PROBLEM DESCRIPTION: Print the whole listing, unchanged.

COLLECTED MATERIAL:
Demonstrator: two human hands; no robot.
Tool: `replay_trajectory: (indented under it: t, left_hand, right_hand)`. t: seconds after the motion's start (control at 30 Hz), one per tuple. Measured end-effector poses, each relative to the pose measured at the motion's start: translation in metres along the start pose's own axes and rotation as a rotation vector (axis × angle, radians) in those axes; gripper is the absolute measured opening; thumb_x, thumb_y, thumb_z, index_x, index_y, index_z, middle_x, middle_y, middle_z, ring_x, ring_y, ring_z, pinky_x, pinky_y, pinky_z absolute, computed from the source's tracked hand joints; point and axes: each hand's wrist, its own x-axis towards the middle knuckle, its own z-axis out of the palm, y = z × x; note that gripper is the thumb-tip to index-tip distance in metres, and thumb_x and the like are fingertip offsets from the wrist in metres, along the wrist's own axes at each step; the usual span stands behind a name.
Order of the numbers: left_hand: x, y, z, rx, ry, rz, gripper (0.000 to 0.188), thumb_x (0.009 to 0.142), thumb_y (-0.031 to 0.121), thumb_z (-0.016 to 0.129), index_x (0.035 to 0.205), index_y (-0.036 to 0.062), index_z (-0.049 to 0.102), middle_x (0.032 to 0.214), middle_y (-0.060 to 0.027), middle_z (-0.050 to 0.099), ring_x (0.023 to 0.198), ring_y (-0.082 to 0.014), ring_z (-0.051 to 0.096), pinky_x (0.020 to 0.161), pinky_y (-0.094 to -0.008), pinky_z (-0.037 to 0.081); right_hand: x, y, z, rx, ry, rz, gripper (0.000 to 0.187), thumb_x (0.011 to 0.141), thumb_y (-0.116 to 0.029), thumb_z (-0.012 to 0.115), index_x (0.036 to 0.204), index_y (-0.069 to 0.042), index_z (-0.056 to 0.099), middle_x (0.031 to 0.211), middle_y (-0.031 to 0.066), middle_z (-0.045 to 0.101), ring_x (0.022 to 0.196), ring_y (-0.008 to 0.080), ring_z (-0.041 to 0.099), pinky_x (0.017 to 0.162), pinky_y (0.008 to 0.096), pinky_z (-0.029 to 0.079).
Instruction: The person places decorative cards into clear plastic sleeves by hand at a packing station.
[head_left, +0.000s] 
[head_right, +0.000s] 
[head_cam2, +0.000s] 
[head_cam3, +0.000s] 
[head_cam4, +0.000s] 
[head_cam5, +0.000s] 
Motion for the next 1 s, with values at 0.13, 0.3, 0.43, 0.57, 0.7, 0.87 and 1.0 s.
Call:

SOLUTION TO THE PROBLEM:
Demonstrator: two human hands; no robot.
Tool: `replay_trajectory: (indented under it: t, left_hand, right_hand)`. t: seconds after the motion's start (control at 30 Hz), one per tuple. Measured end-effector poses, each relative to the pose measured at the motion's start: translation in metres along the start pose's own axes and rotation as a rotation vector (axis × angle, radians) in those axes; gripper is the absolute measured opening; thumb_x, thumb_y, thumb_z, index_x, index_y, index_z, middle_x, middle_y, middle_z, ring_x, ring_y, ring_z, pinky_x, pinky_y, pinky_z absolute, computed from the source's tracked hand joints; point and axes: each hand's wrist, its own x-axis towards the middle knuckle, its own z-axis out of the palm, y = z × x; note that gripper is the thumb-tip to index-tip distance in metres, and thumb_x and the like are fingertip offsets from the wrist in metres, along the wrist's own axes at each step; the usual span stands behind a name.
Order of the numbers: left_hand: x, y, z, rx, ry, rz, gripper (0.000 to 0.188), thumb_x (0.009 to 0.142), thumb_y (-0.031 to 0.121), thumb_z (-0.016 to 0.129), index_x (0.035 to 0.205), index_y (-0.036 to 0.062), index_z (-0.049 to 0.102), middle_x (0.032 to 0.214), middle_y (-0.060 to 0.027), middle_z (-0.050 to 0.099), ring_x (0.023 to 0.198), ring_y (-0.082 to 0.014), ring_z (-0.051 to 0.096), pinky_x (0.020 to 0.161), pinky_y (-0.094 to -0.008), pinky_z (-0.037 to 0.081); right_hand: x, y, z, rx, ry, rz, gripper (0.000 to 0.187), thumb_x (0.011 to 0.141), thumb_y (-0.116 to 0.029), thumb_z (-0.012 to 0.115), index_x (0.036 to 0.204), index_y (-0.069 to 0.042), index_z (-0.056 to 0.099), middle_x (0.031 to 0.211), middle_y (-0.031 to 0.066), middle_z (-0.045 to 0.101), ring_x (0.022 to 0.196), ring_y (-0.008 to 0.080), ring_z (-0.041 to 0.099), pinky_x (0.017 to 0.162), pinky_y (0.008 to 0.096), pinky_z (-0.029 to 0.079).
Instruction: The person places decorative cards into clear plastic sleeves by hand at a packing station.
[head_left, +0.000s] 
[head_right, +0.000s] 
[head_cam2, +0.000s] 
[head_cam3, +0.000s] 
[head_cam4, +0.000s] 
[head_cam5, +0.000s] 
Motion for the next 1 s, with values at 0.13, 0.3, 0.43, 0.57, 0.7, 0.87 and 1.0 s.
Call:

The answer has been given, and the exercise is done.